Fundamental: Die Auswirkungen der Zollpolitik haben gerade erst begonnen, es werden noch viele negative Nachrichten folgen.
Emotionale Lage: Die Stimmung der Kleinanleger ist bereits extrem pessimistisch, was sich selbst verstärkt.
Natürlich kann es eine Gegenbewegung geben, aber das ist nur eine technische Erholung im Bärenmarkt und ändert nichts an der großen Trendrichtung.
Ein paar Ratschläge für diejenigen, die noch durchhalten:
Wenn du noch Positionen hast, empfehle ich:
1. Schnelles Stop-Loss: Glaub nicht an „Diamantenhände“, wenn es sein muss, verkaufe. Überleben ist wichtiger als alles andere.

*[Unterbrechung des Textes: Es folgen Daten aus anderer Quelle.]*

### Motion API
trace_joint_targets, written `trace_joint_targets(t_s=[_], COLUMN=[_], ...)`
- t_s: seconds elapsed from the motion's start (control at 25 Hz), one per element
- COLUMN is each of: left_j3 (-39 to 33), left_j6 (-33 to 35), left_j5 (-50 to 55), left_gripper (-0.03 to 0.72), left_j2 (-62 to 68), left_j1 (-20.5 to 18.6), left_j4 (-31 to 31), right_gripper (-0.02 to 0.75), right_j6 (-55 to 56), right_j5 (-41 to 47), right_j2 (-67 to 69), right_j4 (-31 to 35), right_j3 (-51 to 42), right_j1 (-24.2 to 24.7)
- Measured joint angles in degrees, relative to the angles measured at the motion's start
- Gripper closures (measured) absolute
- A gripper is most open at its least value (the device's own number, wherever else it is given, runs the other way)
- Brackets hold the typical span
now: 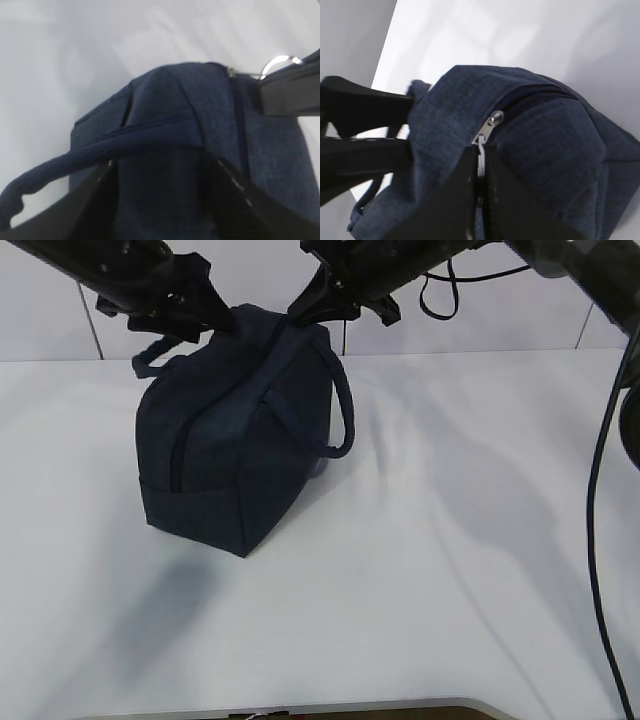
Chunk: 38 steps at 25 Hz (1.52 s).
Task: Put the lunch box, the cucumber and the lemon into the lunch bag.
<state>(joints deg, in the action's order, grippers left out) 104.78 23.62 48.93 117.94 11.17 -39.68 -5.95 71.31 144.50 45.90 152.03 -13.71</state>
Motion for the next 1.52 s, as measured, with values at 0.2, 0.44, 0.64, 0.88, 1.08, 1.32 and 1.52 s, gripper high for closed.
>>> trace_joint_targets(t_s=[0.2,0.44,0.64,0.88,1.08,1.32,1.52], left_j3=[0.00,0.00,2.10,3.57,3.57,3.57,3.57], left_j6=[-0.41,-0.43,-0.17,0.06,-0.17,-0.57,-0.66], left_j5=[0.39,1.38,4.16,6.91,7.55,7.77,8.00], left_gripper=[0.269,0.426,0.406,0.363,0.312,0.313,0.432], left_j2=[1.43,1.43,1.43,1.43,1.43,1.43,1.50], left_j1=[0.11,0.11,0.01,-0.58,-0.84,-1.59,-1.68], left_j4=[-0.11,-2.53,-4.26,-6.96,-6.52,-5.10,-5.03], right_gripper=[0.733,0.733,0.733,0.733,0.733,0.733,0.733], right_j6=[-0.14,-0.14,-0.19,-0.19,-0.19,-0.19,-0.19], right_j5=[0.00,0.00,0.00,0.00,0.00,0.00,0.00], right_j2=[0.00,0.00,0.00,0.00,0.00,0.00,0.00], right_j4=[0.00,0.00,0.00,1.08,1.87,2.44,3.03], right_j3=[0.00,0.00,0.00,0.00,0.00,0.00,0.00], right_j1=[0.00,0.00,0.00,0.00,0.00,0.00,0.00])
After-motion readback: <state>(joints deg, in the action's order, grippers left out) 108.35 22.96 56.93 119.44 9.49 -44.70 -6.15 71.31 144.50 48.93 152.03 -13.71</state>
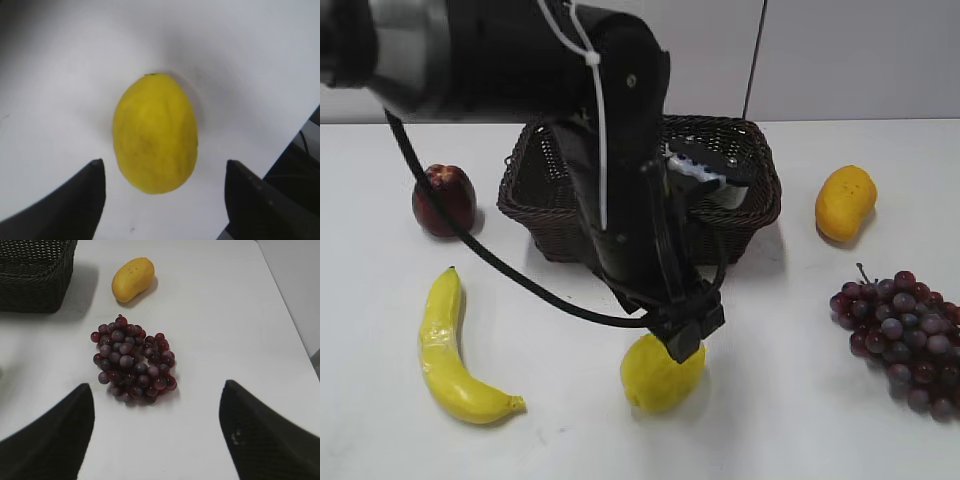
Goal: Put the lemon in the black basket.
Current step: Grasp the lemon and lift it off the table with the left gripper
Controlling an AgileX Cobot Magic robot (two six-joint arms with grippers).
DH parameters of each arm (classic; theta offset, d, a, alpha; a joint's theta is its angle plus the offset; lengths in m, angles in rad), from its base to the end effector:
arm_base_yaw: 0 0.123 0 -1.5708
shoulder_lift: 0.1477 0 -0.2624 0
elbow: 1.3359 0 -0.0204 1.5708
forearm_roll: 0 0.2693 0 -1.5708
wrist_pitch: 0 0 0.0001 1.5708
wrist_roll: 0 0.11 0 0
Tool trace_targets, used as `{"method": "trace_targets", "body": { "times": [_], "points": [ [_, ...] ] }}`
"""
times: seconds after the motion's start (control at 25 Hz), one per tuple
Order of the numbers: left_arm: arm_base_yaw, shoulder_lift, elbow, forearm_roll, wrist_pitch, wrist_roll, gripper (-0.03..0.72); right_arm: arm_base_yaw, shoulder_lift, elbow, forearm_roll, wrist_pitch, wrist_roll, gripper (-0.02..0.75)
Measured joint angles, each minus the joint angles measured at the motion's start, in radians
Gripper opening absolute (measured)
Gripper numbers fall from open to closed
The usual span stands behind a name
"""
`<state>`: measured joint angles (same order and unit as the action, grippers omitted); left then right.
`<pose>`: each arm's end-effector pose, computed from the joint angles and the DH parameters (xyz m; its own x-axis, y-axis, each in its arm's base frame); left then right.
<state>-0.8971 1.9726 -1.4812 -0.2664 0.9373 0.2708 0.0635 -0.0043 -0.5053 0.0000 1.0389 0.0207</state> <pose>0.2430 -0.3419 0.1553 -0.5134 0.8161 -0.2653 0.8580 0.4820 -0.1776 0.0509 0.0032 0.2816 -0.4282 -0.0065 -0.9037 -0.0546 0.9983 0.0187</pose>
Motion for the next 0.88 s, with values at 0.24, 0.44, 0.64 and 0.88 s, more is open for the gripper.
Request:
{"method": "trace_targets", "body": {
  "times": [0.24,0.44,0.64,0.88],
  "points": [
    [0.000,0.069,-0.002,-0.007,-0.040,0.000,0.565,0.000,0.000,0.000,0.000,0.000,0.000,0.589],
    [0.000,0.125,-0.002,-0.005,-0.074,0.000,0.594,0.000,0.000,0.000,0.000,0.000,0.000,0.589],
    [0.000,0.170,-0.002,-0.006,-0.078,0.000,0.595,0.000,0.000,0.000,0.000,0.000,0.000,0.589],
    [0.000,0.188,-0.006,-0.015,-0.019,0.000,0.541,0.000,0.000,0.000,0.000,0.000,0.000,0.589]
  ]
}}
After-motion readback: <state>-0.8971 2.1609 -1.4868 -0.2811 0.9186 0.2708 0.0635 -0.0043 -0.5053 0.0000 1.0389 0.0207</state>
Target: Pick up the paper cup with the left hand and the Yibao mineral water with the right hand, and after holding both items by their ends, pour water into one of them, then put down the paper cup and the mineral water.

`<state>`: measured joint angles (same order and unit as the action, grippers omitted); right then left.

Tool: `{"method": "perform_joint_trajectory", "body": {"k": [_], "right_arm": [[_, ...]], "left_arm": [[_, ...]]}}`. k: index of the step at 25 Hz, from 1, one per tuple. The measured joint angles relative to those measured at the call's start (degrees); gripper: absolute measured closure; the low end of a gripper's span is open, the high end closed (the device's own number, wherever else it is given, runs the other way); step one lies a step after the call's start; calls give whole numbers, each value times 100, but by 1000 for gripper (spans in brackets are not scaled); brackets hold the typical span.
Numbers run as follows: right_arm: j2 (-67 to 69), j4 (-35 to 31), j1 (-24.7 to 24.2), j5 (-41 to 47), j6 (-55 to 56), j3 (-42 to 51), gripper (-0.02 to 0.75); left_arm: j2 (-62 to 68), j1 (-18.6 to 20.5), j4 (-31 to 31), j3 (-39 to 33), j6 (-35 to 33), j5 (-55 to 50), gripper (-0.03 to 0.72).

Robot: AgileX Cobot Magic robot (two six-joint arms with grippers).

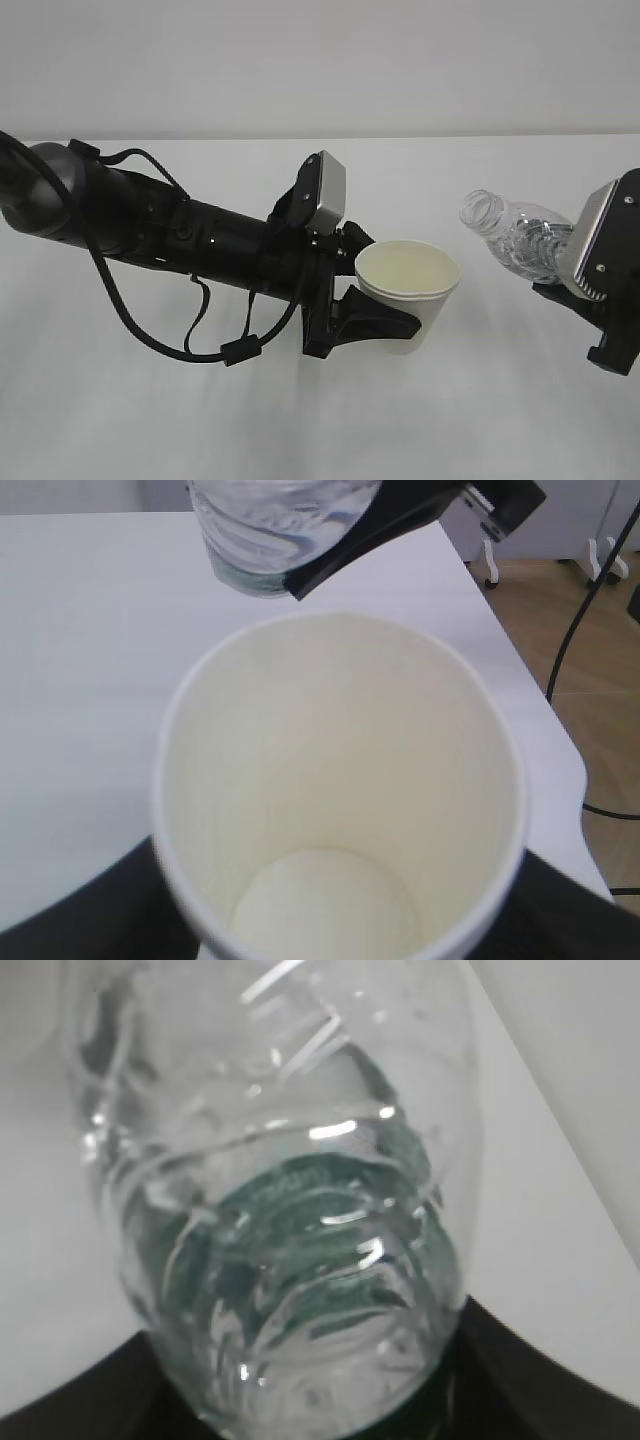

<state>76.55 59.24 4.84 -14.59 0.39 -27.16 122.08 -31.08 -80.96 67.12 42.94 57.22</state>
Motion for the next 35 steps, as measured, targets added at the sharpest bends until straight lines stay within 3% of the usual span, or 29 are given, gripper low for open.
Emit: {"method": "perform_joint_trajectory", "body": {"k": [28,35], "right_arm": [[0,447,0,370,49,-285,306],[0,686,348,540,115,-285,306]], "left_arm": [[0,-8,-57,0,55,81,201],[0,-8,-57,0,55,81,201]]}}
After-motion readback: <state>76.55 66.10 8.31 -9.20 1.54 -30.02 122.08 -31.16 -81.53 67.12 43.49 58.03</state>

2. Nicht auf Tiefen setzen: Es sieht jetzt günstig aus, könnte aber noch günstiger werden. Warte auf eine klare Bodenbildung, bevor du wieder einsteigst.
3. Positionsgröße kontrollieren: Wenn du mitspielen willst, setze nur Geld ein, das du verschmerzen kannst. Dein normales Leben darf nicht gefährdet werden.
4. Makro-Überblick behalten: Der Abwärtstrend ist vor allem durch makroökonomische Faktoren getrieben. Technische Analysen sind hier nur begrenzt hilfreich.
Abschließende Worte
Ich weiß, viele wollen diese Realität nicht akzeptieren, schließlich hoffen alle, dass ihre Investitionen Gewinn bringen.
Aber der Markt ändert sich nicht wegen deiner Wünsche. Fehler zuzugeben und rechtzeitig umzusteuern, ist das, was reife Investoren ausmacht.
Bitcoin ist von 3 USD auf 126.000 USD gestiegen und hat unzählige Vermögen geschaffen. Doch Mythen sind nur Mythen. Die Realität ist: Die meisten verlieren in diesem Spiel.
Werde nicht derjenige, der am Ende den „Ersatz“ macht.
Merke dir: Im Spekulationsmarkt ist das Überleben bereits ein großer Gewinn.